Mount professor embarks on cross-country bicycle trip

·5 min read

May 18—As the sun rose Monday, Kraig Sheetz and his wife packed their final necessities into their silver camper and drove off from their Thurmont home. They were leaving on a weeklong trip to Florence, Oregon, where they'll then begin the real adventure.

Sheetz, the executive vice president of Mount St. Mary's University, will spend the next two months biking across the continental U.S. The trip will take 62 days, and he plans to cross 14 states, putting in about 50 to 100 miles on his bike each day. He calls the trip the "Tour de Sheetz."

Biking across the country has been a goal of Sheetz for as long as he can remember. His original plan was to make the trek after retiring from the Army in 2018, but after securing a position with the Mount, the voyage was put on hold.

It worked out for the best, though, as Sheetz's trip has now been coupled with a fundraising effort for the university. Along his cross-country adventure, Sheetz will raise funds to support renovations for the School of Natural Science and Mathematics.

When Sheetz first joined the Mount, he served as dean for the School of Natural Science and Mathematics. He still serves as a professor, teaching physics and other STEM classes, and has seen firsthand the need for a renovated space for the school.

The plan is to both renovate and expand the building that currently houses the school.

Originally built in 1964, the facilities are old, Sheetz said, and it needs to be updated to fit in with the modern-day needs of students.
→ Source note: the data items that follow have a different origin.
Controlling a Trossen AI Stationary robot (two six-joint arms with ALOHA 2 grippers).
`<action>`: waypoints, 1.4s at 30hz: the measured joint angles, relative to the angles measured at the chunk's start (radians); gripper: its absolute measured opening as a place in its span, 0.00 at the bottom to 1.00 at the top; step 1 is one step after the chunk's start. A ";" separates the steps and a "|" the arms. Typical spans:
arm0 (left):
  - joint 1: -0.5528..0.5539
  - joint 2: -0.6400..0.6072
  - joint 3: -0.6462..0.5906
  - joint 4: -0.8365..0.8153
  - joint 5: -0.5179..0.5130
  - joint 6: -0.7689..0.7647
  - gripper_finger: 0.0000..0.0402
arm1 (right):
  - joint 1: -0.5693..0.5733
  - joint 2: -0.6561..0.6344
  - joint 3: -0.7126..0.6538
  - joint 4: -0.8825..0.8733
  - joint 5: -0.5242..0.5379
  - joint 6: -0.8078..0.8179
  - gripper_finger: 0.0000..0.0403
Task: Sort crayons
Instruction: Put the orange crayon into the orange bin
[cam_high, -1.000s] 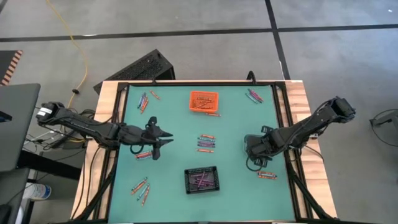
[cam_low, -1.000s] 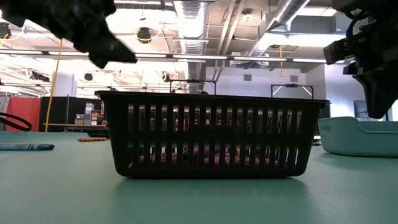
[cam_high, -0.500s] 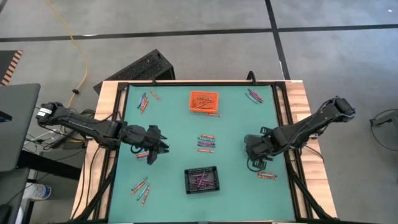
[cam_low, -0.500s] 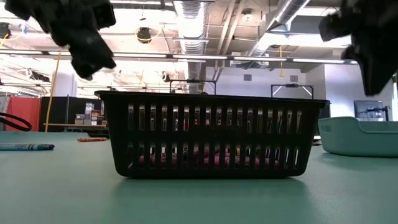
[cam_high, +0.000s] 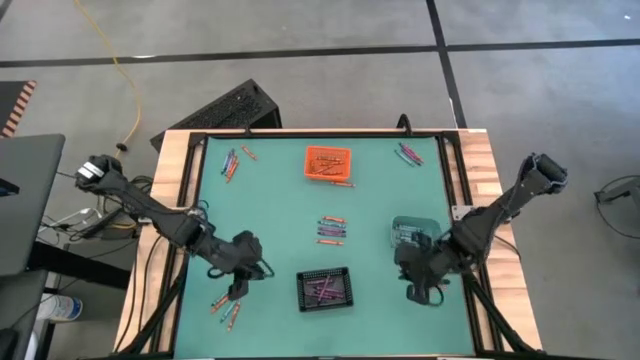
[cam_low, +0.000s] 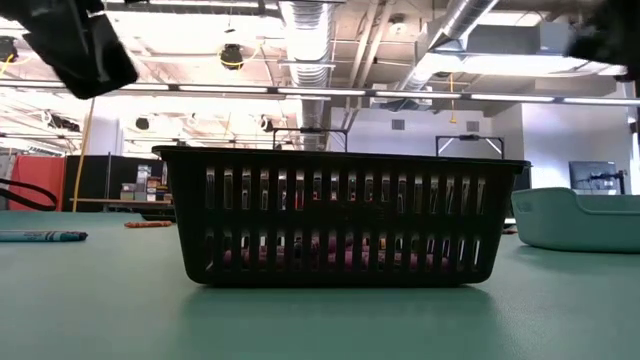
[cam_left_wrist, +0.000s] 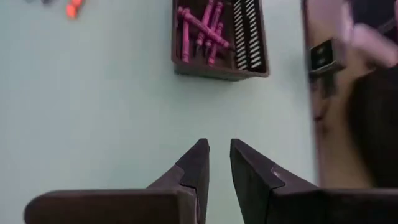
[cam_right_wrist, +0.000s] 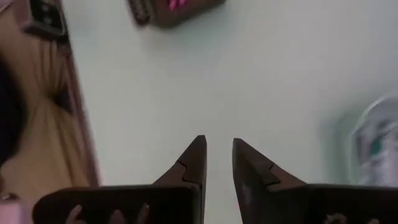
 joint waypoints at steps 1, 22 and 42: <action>-0.006 0.015 0.000 0.008 -0.033 0.044 0.13 | 0.028 0.009 -0.007 0.002 -0.001 0.030 0.18; 0.033 0.135 -0.001 0.251 -0.098 0.339 0.13 | 0.018 0.294 -0.036 -0.181 -0.032 0.055 0.18; 0.033 0.135 -0.001 0.249 -0.074 0.332 0.13 | -0.038 0.294 -0.136 -0.043 -0.081 0.086 0.18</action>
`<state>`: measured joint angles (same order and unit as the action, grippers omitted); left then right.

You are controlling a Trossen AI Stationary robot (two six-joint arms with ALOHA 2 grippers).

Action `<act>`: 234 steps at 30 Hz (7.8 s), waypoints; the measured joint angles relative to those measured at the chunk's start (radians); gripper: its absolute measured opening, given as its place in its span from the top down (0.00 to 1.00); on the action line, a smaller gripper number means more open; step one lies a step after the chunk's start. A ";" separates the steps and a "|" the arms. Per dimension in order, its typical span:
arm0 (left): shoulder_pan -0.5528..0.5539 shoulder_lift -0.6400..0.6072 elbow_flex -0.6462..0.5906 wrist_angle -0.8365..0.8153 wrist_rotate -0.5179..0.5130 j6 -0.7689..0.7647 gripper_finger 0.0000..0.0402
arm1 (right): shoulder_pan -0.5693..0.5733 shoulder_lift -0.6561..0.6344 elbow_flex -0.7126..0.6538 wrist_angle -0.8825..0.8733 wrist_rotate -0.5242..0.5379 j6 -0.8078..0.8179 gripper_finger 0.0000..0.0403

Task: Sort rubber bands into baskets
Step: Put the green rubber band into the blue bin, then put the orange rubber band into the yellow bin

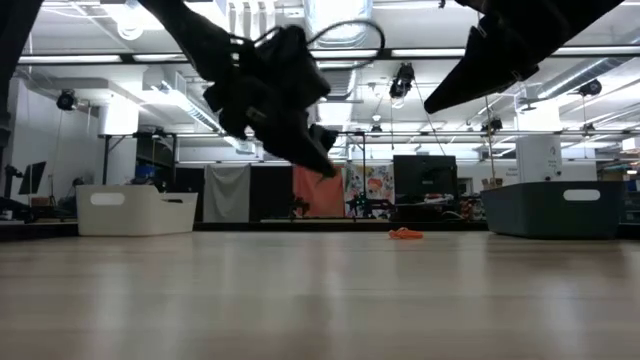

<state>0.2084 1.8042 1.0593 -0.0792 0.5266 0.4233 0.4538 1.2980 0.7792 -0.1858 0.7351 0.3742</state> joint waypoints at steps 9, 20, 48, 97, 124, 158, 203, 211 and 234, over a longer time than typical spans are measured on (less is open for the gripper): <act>-0.146 -0.037 -0.009 0.103 0.000 -0.018 1.00 | 0.000 0.000 0.000 0.065 -0.031 -0.013 0.89; -0.216 -0.072 -0.009 0.235 -0.001 -0.095 1.00 | -0.002 0.084 0.005 0.284 -0.138 -0.233 0.75; -0.231 -0.069 -0.009 0.289 -0.019 -0.157 1.00 | -0.009 0.190 0.020 0.483 -0.054 -0.574 0.91; -0.182 -0.288 -0.012 0.041 -0.476 -0.328 0.81 | -1.056 0.047 0.192 -1.151 -0.134 0.415 0.97; -0.267 -0.557 -0.255 0.081 -0.611 -0.446 0.81 | -0.866 0.021 0.180 -0.520 -0.468 0.160 0.51; -0.338 -0.583 -0.497 0.515 -0.678 -0.511 0.81 | -0.694 0.525 0.348 -0.298 -0.395 0.079 0.78; -0.526 -0.302 -0.515 0.913 -0.676 -0.351 0.80 | -0.210 0.149 -0.017 0.773 -0.787 -0.310 0.98; -0.520 -0.243 -0.466 0.908 -0.731 -0.377 0.62 | -0.209 0.161 -0.016 0.812 -0.788 -0.321 0.98; -0.511 -0.087 -0.304 0.935 -0.728 -0.346 0.41 | -0.200 0.161 -0.016 0.796 -0.787 -0.302 0.98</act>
<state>-0.3031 1.7168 0.7555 0.8555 -0.2016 0.0769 0.2535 1.4590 0.7629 0.6100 -0.0516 0.0720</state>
"It's a beautiful building, but it's dated, and our programs and disciplines are growing significantly. ... Enrollment has been on an upward trajectory for a number of years, so really the two main reasons for the renovation and expansion are we need more space, and we need more modern space for all the great research we do," Sheetz said.

The number of students majoring in programs within the School of Natural Science and Mathematics has increased more than 30 percent over the last four years, according to information provided by The Mount.

About 35 percent of incoming freshmen on average indicate they intend to major in one of the university's STEM programs. In the fall of 2020, 47 percent of the incoming class claimed interest in a STEM program.

The university says the growth is driven in part by the expansion of fields such as cybersecurity, data science and neuroscience.

The expansion and renovation of the school's building will be phased out over three years, Sheetz said, and the goal is to have a new building with modern laboratory and learning spaces that foster collaboration.

The fundraising goal is $75,000. As of Monday, $30,000 had already been raised. Donations are collected online through the university's website, and donors can give by the mile or by state or choose a flat amount to contribute. Every dollar will go towards the building project, Sheetz said.

Sheetz and his wife will drive across the country to Oregon this week. On Saturday they plan to do last-minute logistics and supply runs, and Sunday is the first day of biking. Sheetz's wife will drive the camper but does plan to bike some of the trip with him.

Baked into the 62-day schedule are six rest days for Sheetz to do leg recovery and catch up on work. He also plans to do daily social media updates for The Mount community.

Mental preparation for the trip went hand-in-hand with the physical preparation Sheetz said. He has been training for a year on both a stationary spin bike and by doing some shorter, high-intensity road trips.

"It's hard because the only way to truly simulate riding all day is to ride all day, and you don't really have time to do that when you're training ... but I feel good physically and I'm ready to go," he said.

Sheetz has been drawn to cycling since he was a child.

"I grew up in the country, and I spent a lot of time on bicycles," Sheetz said. "I love to see things, seeing America on a bicycle is so thrilling to me, and I love the sort of quiet motion that you get when you're just cruising on a bicycle."

The idea of seeing America on a bike is something he has heard stories about from others who have done similar trips.

"All of them say you get to a view a really amazing side of people in America," Sheetz said. "There are stories about how gracious people are to cyclists that they see, how many of them offer to feed you or get you drinks or if you happen to break down to help you with that ... there's all kinds of really great stories about human nature."

Sheetz also plans to spread the word about The Mount to people he meets along the way. He will be wearing Mount jerseys, and the camper will be decked out in Mount stickers.

Mount St. Mary's President Timothy Trainor said he can't wait to follow the journey virtually.

"[Sheetz] is displaying characteristics that make him a true Mountie: an audacious spirt, an entrepreneurial focus, a planful approach and a dedication to service," Trainor said. "I am thrilled that Kraig will be spreading The Mount's goodness and fostering support for the School of Natural Science and Mathematics as he rides."

For the students following along, Sheetz said he hopes they see how invested he and other faculty are in their education.

"We want everything to be the best experience and most relevant experience for the students, and that's really the driving force behind renovating a building. We have incredible faculty and we have incredible programs, but I can't say that about our facilities, and our students deserve that," Sheetz said. "I hope they see how important we think it is to create a premier academic experience for them in every way possible."

For most, the idea of biking thousands of miles cross-country is daunting, maybe even a little terrifying. But not for Sheetz. As he made final preparations for his trip, the excitement was taking over.

"I'm fired up," he said. "I'm ready to go."